名称 | 発売年 | 特性 | 備考 |
FLAT-8 | 1969年登場 | 1台4,400円(発売時) f0:40Hz f特:40~20,000Hz Q0:0.5 入力:25W 音圧:95dB/W/m 重量:2kg |
セラミックマグネットになっているがフェライトマグネットのこと |
FLAT8-Ⅱ | 1970年代前半 | 1台6,200円(発売時) 入力:35W 特性は同上 |
同上 |
FLAT-8A、8B | 1970年ごろ | 特性は同上 | 専用ボックスに入ったユニット名。
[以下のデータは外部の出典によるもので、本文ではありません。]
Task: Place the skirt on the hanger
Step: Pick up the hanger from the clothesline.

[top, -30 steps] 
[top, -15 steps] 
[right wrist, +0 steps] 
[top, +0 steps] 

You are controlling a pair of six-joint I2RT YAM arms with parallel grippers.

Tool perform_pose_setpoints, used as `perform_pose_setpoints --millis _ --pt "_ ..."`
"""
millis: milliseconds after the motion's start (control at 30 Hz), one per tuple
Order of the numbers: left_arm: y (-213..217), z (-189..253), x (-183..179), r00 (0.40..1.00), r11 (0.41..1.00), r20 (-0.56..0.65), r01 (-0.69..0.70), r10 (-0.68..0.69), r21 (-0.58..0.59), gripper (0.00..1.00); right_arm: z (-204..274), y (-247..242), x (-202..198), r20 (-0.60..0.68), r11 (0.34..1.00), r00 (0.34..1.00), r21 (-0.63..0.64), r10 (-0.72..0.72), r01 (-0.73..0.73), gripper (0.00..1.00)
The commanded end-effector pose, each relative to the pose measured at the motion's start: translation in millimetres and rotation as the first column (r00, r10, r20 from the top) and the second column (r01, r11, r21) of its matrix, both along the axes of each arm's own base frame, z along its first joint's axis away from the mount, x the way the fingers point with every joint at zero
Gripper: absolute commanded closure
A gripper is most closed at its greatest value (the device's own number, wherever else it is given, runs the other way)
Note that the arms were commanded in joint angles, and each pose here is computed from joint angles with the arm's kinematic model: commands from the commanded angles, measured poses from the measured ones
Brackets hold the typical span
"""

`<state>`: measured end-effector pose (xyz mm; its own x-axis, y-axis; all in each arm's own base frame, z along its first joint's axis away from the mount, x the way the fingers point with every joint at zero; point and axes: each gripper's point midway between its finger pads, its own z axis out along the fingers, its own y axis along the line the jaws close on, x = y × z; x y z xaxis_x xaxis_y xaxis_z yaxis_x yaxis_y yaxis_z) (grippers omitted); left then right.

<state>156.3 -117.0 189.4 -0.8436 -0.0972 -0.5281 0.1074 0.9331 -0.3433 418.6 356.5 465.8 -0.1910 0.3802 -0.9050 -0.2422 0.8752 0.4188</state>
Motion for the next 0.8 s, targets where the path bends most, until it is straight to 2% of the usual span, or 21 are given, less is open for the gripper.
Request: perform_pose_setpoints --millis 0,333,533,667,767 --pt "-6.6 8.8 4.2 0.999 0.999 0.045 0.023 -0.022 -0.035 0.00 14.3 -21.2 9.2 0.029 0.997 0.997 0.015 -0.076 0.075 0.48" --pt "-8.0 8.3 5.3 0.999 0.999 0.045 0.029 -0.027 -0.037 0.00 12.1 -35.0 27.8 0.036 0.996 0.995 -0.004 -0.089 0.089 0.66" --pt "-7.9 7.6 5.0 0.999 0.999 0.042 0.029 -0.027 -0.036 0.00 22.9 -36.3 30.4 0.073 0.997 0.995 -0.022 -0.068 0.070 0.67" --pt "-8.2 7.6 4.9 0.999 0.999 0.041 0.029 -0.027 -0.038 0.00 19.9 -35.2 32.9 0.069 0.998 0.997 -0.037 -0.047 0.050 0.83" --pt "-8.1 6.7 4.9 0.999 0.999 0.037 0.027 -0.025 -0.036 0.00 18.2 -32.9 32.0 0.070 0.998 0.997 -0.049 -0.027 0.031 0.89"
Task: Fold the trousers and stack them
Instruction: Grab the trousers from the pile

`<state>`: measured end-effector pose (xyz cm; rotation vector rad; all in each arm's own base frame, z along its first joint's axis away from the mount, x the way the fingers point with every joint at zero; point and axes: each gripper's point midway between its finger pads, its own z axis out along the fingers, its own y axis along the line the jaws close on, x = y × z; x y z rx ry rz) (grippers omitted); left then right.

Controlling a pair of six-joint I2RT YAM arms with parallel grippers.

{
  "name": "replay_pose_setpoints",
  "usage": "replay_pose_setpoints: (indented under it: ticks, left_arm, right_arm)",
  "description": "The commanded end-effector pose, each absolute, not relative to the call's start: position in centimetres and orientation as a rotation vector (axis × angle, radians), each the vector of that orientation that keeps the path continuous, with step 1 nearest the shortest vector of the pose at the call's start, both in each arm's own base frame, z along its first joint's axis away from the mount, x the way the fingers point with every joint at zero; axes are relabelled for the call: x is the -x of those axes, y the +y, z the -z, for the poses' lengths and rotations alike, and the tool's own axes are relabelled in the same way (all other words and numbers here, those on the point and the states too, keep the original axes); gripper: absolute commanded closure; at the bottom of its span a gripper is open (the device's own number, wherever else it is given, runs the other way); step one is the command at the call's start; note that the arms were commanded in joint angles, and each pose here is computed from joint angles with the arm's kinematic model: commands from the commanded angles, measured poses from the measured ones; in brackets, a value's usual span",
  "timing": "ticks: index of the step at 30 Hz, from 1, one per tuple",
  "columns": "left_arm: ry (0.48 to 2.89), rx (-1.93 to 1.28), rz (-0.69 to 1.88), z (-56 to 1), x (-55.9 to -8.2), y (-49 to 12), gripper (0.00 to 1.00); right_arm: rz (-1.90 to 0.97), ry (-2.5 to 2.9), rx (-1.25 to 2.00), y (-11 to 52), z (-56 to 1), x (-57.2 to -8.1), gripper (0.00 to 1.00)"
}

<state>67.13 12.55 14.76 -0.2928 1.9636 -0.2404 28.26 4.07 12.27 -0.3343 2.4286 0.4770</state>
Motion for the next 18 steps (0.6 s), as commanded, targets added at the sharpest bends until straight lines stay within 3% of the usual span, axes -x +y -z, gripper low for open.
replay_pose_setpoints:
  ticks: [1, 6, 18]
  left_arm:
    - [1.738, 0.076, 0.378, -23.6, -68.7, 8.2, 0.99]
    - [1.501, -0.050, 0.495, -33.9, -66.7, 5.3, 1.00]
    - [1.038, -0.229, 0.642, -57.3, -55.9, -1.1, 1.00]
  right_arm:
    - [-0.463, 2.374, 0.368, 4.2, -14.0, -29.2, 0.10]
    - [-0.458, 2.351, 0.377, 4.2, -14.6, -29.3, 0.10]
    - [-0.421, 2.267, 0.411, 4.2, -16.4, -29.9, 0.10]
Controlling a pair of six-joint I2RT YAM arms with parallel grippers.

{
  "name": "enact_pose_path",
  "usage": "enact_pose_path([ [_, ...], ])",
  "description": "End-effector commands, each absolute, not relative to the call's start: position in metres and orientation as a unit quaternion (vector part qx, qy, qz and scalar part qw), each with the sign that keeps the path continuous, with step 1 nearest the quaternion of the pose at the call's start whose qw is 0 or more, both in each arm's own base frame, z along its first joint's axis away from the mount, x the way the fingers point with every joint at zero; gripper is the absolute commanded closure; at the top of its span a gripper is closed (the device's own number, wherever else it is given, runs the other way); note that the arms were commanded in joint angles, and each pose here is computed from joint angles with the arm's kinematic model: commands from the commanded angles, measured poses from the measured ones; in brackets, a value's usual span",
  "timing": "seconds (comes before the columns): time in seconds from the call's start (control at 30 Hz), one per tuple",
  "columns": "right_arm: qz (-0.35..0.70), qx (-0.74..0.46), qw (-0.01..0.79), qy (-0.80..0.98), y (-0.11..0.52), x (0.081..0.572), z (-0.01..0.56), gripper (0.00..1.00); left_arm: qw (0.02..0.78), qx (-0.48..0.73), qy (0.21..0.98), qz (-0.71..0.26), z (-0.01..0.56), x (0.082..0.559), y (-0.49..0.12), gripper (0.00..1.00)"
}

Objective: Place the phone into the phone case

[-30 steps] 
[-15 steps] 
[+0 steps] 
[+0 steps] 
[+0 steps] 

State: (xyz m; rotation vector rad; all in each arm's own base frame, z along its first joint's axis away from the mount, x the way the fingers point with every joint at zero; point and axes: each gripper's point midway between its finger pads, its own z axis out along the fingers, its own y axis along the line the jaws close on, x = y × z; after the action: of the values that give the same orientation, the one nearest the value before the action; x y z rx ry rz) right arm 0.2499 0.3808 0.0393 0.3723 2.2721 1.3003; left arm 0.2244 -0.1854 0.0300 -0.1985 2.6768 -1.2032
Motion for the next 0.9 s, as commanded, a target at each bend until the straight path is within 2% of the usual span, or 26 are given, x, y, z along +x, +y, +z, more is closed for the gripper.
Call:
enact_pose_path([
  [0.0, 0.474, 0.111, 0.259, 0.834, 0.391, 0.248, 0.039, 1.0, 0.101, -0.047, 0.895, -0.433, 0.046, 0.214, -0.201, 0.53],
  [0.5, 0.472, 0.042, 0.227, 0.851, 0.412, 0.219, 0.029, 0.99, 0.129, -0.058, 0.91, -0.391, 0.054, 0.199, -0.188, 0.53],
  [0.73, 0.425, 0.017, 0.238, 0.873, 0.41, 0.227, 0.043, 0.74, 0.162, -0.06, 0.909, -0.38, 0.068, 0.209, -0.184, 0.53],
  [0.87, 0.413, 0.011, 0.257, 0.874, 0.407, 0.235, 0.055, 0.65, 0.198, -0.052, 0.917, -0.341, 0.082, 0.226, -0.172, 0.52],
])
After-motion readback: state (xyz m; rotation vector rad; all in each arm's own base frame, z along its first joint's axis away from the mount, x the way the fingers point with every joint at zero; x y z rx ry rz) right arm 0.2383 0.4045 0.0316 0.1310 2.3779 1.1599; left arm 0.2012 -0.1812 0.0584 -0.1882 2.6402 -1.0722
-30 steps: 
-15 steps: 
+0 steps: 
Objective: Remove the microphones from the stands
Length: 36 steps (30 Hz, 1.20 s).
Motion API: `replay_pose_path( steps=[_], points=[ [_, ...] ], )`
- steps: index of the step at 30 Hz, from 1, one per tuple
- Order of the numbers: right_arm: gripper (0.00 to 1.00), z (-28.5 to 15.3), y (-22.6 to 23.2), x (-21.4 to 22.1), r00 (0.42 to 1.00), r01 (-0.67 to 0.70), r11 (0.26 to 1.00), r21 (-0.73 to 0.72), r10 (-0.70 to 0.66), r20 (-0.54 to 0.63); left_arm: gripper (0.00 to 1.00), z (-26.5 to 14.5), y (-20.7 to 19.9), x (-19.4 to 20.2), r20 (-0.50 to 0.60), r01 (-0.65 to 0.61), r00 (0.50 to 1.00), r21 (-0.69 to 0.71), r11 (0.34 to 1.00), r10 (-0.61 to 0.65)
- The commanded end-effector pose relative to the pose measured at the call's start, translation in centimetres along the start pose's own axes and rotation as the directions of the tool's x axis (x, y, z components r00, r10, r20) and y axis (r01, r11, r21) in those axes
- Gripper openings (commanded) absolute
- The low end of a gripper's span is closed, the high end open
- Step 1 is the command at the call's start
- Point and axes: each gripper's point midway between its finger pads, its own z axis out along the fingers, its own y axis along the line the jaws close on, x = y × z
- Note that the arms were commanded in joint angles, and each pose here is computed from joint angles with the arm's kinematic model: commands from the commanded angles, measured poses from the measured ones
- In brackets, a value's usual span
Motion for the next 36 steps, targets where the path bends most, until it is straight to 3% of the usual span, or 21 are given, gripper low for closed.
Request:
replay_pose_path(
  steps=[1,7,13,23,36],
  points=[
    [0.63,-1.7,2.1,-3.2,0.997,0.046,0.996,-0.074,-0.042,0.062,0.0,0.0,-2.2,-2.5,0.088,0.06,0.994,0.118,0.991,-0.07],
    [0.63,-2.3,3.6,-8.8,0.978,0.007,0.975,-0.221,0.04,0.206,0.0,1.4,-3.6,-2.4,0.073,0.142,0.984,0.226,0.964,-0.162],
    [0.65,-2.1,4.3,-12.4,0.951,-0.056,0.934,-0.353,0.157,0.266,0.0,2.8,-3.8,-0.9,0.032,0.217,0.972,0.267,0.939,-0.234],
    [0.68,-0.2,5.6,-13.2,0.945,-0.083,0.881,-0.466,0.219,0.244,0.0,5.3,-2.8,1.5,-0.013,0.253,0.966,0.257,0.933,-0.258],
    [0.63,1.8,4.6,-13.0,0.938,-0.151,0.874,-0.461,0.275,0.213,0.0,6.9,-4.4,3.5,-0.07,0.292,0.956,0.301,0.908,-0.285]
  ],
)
外観は簡素化 |
FLAT-8S、8SD | 1970年ごろ | 1台13,200円 f特:45~20,000Hz 寸法:幅330x高さ590x奥行290mm |
専用ボックスのスピーカーシステムの名称 |
FLATシリーズは次の機種があるようです。
末尾にSがつくのは専用ボックスに入ったスピーカーシステム名称です。この箱に入ったユニットとしては、FLAT-8A、FLAT-8Bなどが確認できています。
FLAT-5はシングルコーンです。
12cm口径:FLAT-5、FLAT5-Ⅱ、FLAT-5S(FLAT-5A 未確認)
16cm口径:FLAT-6、FLAT6-Ⅱ、FLAT-6S、FLAT-6SD(FLAT-6A 未確認)
20cm口径:FLAT-8、FLAT8-Ⅱ、FLAT-8S、FLAT-8SD(FLAT-8A、FLAT-8B)
25cm口径:FLAT-10、FLAT10-Ⅱ、FLAT-10S(FLAT-10A 未確認)
半世紀も前にこんな良いユニットがあったんですね。
海外のヴィンテージユニットから見れば一桁以上も価格が違いますが、それでもこれだけ楽しめるユニットは貴重ですね。
FLATシリーズには上位機種としてBETA(ベータ)シリーズが有名です。20cmのBETA-8と25cmのBETA-10があります。
これらの音は残念ながら聴いたことはありません。今でも1台数万円前後の価格がついていますから、簡単には入手できません。バランス的にはFLATシリーズが良いような気がします。
なお、FLATシリーズのエッジにはビスコロイドが使用されていないそうで、軟化処理が必要な場合は専用の軟化剤(ヤフオクにあり)を使ったほうが良いと思います。
P.S. 低音の音離れ(キレ)がすごく良いです。
ジャズではなくて女性ヴォーカルで恐縮ですが
久しぶりに古いナンバーから「シェリーに口づけ」を今のアレンジでFLAT FACE 高取淑子さんの曲(2013年)を聴きました。ベースのキレが素晴らしいです。
同じく古いナンバーの「ローズガーデン」を昔のリン・アンダーソンの曲(1970年)で聴きました。
やはり今の曲の方が、いわゆるリマスター版とのことで音質が格段にいいですね。
FLAT8-Ⅱはもともと切れの良い低音を出していますが、現代のアレンジだと一層キレが良くなる感じで新しい発見が続きます。